*What the exercise asks:*
Where the word "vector" occurs in a line of the listing, please copy the line.

*Collected material:*

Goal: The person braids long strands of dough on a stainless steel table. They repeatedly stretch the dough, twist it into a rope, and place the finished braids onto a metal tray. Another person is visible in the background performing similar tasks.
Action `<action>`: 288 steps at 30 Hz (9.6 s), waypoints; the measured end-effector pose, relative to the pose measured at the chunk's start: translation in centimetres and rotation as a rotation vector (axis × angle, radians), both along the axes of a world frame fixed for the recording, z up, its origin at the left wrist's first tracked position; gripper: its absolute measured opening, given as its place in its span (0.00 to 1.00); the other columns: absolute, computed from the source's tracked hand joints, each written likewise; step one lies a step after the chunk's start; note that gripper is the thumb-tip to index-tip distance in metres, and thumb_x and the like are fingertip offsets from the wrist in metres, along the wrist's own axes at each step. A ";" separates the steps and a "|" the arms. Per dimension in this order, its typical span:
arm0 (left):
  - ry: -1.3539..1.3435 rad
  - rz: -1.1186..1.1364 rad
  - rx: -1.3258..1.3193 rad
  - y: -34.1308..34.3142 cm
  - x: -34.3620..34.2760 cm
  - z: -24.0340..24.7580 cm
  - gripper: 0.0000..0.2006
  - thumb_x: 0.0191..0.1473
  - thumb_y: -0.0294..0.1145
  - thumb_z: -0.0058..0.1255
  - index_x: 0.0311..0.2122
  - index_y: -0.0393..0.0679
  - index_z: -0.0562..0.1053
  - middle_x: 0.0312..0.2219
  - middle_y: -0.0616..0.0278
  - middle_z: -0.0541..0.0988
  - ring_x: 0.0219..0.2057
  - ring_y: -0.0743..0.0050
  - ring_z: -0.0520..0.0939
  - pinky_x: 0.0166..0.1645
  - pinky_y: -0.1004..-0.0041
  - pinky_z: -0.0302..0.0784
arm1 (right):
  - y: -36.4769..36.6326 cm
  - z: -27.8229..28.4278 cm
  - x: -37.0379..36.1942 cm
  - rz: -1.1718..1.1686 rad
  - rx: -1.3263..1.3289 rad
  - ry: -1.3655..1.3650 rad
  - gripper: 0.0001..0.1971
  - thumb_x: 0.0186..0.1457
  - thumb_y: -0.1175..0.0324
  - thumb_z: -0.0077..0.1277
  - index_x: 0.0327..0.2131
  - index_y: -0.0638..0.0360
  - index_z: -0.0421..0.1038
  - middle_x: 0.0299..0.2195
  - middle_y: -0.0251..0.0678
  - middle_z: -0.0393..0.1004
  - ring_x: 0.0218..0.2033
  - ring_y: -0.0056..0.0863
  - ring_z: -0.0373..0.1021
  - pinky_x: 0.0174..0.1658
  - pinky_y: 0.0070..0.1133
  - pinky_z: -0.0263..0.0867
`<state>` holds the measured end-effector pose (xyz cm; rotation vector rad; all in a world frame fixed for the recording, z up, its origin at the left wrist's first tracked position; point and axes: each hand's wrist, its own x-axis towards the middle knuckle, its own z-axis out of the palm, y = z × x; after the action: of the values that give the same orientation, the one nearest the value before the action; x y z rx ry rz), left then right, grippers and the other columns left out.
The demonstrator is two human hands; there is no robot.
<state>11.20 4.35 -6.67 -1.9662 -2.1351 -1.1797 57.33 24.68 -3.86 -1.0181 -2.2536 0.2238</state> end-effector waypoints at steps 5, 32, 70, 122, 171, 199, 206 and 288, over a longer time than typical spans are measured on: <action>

*Written answer:*
Action `<action>`: 288 steps at 30 Hz (9.6 s), waypoints; the measured end-effector pose, relative to the pose measured at the chunk's start: translation in centimetres and rotation as a rotation vector (axis × angle, radians), both along the axes of a world frame fixed for the recording, z up, its origin at the left wrist's first tracked position; gripper: its absolute measured opening, given as its place in its span (0.00 to 1.00); the other columns: absolute, computed from the source's tracked hand joints, each written likewise; step one lies a step after the chunk's start; note that gripper is the thumb-tip to index-tip distance in metres, and thumb_x and the like are fingertip offsets from the wrist in metres, along the wrist's own axes at each step. A ";" separates the steps and a "|" the arms. Per dimension in this order, its typical span:
`<state>` holds the measured end-effector pose (xyz cm; rotation vector rad; all in a world frame fixed for the recording, z up, its origin at the left wrist's first tracked position; point and axes: each hand's wrist, its own x-axis towards the middle knuckle, its own z-axis out of the palm, y = z × x; after the action: of the values that give the same orientation, the one nearest the value before the action; x y z rx ry rz), left then right, grippers and the other columns left out.

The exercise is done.